Wilson was in Niger to investigate allegations that Saddam was attempting to purchase yellowcake uranium....
a huge stockpile of concentrated natural uranium reached a Canadian port to complete a secret U.S. operation that included a two-week airlift from Baghdad and a ship voyage crossing two oceans...Saddam's yellowcake, 550 metric tons of it— the seed material for higher-grade nuclear enrichment. Can you tell us WHERE he got it ?

Stop making a fool of yourself.....
Talk about getting a clue. :palm:

Stop making excuses for them.

Oops, the tubes were the wrong ones. There were questions about the tubes and they chose to state one side.

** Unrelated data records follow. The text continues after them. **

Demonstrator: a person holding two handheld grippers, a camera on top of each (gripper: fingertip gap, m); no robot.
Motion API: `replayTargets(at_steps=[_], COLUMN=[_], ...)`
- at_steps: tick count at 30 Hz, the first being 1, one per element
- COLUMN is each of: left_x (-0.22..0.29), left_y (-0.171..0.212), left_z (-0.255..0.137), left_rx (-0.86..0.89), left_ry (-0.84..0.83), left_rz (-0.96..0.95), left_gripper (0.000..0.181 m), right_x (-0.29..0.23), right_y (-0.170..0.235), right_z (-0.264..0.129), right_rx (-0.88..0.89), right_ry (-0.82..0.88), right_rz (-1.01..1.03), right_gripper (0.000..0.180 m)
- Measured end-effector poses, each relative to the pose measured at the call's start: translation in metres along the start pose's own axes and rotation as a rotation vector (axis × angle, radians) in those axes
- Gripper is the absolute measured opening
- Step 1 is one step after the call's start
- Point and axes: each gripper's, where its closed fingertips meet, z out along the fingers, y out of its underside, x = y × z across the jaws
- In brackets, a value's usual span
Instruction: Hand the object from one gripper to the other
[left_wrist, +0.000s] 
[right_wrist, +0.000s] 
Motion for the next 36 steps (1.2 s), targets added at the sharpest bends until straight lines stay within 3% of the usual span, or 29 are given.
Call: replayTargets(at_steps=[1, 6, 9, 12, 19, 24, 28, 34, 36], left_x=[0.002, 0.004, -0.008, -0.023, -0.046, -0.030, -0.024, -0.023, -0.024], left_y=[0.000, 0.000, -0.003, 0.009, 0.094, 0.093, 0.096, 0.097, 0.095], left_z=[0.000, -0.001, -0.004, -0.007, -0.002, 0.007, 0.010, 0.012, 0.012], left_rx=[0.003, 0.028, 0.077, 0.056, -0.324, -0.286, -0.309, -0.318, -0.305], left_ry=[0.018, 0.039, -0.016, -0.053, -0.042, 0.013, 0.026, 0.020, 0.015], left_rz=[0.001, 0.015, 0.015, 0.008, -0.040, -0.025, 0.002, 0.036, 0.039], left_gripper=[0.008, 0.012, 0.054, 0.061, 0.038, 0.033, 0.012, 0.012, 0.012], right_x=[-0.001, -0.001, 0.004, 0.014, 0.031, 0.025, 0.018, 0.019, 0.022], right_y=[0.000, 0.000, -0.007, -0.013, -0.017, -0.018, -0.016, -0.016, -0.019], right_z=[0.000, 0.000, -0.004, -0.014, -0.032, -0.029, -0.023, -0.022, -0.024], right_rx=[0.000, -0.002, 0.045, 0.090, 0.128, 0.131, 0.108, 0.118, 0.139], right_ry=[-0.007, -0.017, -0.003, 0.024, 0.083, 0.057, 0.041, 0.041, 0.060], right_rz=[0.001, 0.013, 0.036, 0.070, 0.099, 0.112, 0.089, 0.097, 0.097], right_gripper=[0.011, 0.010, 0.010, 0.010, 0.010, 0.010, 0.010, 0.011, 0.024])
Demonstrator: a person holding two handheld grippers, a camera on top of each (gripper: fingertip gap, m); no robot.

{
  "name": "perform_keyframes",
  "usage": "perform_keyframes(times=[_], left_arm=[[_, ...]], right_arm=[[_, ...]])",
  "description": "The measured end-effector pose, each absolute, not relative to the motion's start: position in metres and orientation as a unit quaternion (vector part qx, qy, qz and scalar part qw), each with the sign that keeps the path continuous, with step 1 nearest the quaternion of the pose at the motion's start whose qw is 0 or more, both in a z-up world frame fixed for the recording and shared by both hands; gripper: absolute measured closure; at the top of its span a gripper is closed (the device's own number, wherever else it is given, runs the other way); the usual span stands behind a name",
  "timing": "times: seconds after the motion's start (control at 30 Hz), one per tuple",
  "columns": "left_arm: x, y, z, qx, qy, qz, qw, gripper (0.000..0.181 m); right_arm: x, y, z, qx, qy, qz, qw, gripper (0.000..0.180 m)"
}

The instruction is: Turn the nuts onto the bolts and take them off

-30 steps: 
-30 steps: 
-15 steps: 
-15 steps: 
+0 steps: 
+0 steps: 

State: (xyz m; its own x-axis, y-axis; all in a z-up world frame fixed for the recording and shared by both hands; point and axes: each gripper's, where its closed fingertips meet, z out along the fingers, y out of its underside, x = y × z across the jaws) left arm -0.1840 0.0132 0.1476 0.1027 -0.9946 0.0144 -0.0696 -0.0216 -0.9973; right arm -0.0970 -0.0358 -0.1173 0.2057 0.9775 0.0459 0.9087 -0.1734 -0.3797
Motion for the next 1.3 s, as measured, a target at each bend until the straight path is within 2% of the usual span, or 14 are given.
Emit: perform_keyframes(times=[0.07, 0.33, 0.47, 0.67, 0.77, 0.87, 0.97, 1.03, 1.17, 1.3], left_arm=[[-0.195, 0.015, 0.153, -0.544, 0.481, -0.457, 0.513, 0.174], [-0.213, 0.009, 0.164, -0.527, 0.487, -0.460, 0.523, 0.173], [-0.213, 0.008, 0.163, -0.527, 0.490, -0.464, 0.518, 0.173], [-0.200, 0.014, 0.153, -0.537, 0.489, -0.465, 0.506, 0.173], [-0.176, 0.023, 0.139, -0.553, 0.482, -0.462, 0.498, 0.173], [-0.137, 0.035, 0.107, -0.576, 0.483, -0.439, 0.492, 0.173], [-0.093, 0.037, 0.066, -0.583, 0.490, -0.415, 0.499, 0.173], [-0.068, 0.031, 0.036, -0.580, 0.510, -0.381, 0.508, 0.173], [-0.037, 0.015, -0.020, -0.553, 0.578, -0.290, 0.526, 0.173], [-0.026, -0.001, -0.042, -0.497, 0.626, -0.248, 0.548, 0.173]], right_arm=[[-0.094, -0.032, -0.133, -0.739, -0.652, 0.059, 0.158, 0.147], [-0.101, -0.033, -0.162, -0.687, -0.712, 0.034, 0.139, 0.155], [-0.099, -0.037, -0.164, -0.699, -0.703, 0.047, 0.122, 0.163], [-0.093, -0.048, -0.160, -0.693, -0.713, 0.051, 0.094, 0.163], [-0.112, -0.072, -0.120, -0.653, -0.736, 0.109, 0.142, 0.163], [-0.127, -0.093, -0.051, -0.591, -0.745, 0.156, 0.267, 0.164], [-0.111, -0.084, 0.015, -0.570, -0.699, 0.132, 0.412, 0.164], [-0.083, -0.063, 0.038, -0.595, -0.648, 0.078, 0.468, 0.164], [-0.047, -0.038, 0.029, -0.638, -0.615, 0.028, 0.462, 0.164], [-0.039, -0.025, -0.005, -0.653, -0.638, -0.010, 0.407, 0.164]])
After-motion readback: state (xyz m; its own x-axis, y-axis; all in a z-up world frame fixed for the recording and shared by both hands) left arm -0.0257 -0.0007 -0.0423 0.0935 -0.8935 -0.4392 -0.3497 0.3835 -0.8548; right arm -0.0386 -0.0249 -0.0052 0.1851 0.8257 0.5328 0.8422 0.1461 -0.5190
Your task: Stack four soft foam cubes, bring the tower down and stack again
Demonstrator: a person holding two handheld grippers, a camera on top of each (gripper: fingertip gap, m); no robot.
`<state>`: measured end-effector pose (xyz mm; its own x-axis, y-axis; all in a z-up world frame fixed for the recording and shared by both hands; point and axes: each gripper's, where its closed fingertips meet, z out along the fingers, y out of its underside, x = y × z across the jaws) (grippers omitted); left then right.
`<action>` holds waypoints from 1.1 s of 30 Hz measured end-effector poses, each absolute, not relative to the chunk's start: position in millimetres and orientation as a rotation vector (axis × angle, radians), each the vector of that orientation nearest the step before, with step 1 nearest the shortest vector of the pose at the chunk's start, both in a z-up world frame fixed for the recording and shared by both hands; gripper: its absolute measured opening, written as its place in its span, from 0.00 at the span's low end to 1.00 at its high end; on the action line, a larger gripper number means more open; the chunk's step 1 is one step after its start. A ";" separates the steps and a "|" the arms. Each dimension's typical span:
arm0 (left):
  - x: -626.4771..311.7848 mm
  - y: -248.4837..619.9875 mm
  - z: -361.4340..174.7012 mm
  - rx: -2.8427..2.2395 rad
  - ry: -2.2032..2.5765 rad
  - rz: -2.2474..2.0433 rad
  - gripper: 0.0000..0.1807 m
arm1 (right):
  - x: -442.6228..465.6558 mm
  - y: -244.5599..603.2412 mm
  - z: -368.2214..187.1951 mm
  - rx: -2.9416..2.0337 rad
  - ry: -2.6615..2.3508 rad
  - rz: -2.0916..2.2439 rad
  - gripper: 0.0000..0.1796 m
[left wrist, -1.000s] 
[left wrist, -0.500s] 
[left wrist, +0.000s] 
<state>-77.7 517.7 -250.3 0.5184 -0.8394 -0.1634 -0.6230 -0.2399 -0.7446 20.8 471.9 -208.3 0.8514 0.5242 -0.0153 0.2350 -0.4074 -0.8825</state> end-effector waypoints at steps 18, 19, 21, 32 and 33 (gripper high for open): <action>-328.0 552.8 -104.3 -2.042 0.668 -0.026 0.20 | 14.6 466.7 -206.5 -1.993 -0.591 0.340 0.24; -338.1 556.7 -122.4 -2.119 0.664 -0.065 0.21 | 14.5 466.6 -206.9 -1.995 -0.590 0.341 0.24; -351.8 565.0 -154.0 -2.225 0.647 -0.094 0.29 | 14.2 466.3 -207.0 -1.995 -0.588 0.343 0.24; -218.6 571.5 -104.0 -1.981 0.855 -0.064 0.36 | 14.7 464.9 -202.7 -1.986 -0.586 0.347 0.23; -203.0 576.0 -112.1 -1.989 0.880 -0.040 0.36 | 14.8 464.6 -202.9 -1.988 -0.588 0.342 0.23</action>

Oops, the informant was a political adversary but they chose to believe him. Not only that, the guy was living the good life in Germany (if Irecall) off the proceeds of payments for the info. Paying a political opponent for information and then believing that information.

Look, the intelligence community may not be the brightest community but you're stretching it a bit, don't you think? When the informant was interviewed he admitted he couldn't believe that not only were they were paying him but that were repeating what he told them as if the info were proven facts. He'd be the fall guy when all this came to light. The question is who the hell would have believed him in the first place? He was the excuse needed to carry out the scam.

How many times did Powell and others say "our soures tell us" or "information we receeived"? That was their "get out of jail free" card. They had nothing! Absolutely nothing! Paying an unemployed political opponent and using whatever he told them as an excuse. What kind of intelligence gathering is that?

Are you naive or just stupid?
 
So why does he not LEAD on the issue of taxes by voluntarily paying his 'fair share'?

Ahhh, the same old question. If Liberals feel the wealthy should pay more taxes why don't they just pay what they believe is their fair share? Well, the reason is if the Liberals did that they wouldn't have the resources to counter the Repubs. It costs money to run ADS. The Conservatives would love nothing better than if the Liberals contributed more so they wouldn't have to contribute. Then the Conservatives could shout " class warfare" as the Liberals would have less money.